ACTIVITY
Count up the lines below containing the word "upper", and give the result with no other words.
######
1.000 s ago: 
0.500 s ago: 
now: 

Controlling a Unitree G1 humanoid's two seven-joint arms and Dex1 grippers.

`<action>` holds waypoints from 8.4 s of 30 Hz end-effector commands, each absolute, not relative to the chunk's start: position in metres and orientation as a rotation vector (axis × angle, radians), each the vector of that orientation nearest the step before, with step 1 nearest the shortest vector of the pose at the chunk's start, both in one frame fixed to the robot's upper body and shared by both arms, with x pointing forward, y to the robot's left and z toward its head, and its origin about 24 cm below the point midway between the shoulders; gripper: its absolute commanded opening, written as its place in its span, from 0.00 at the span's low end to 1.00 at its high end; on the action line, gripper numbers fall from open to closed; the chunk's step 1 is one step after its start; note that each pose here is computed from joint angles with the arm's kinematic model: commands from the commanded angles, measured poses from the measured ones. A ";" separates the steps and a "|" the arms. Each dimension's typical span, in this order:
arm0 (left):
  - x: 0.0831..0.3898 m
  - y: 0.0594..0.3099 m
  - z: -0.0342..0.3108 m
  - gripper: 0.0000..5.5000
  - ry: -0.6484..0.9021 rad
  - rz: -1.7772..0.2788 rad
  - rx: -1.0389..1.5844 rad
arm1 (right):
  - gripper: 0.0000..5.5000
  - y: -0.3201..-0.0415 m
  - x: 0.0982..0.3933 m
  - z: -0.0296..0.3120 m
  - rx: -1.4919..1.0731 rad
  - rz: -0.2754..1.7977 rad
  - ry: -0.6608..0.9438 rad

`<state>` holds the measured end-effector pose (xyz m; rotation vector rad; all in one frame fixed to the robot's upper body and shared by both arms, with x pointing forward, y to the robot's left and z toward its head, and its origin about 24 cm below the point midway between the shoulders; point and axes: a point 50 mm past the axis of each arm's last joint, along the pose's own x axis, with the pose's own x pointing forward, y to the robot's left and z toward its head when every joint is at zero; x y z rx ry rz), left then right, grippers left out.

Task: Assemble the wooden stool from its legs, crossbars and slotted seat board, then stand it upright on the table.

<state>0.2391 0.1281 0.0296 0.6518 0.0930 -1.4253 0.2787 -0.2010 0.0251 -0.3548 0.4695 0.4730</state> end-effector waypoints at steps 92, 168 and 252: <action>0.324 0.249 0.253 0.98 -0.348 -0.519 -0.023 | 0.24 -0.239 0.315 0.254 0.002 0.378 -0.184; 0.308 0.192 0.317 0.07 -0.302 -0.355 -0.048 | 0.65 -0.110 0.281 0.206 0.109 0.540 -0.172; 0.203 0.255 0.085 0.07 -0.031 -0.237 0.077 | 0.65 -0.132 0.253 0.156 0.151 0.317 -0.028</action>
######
RESULT
2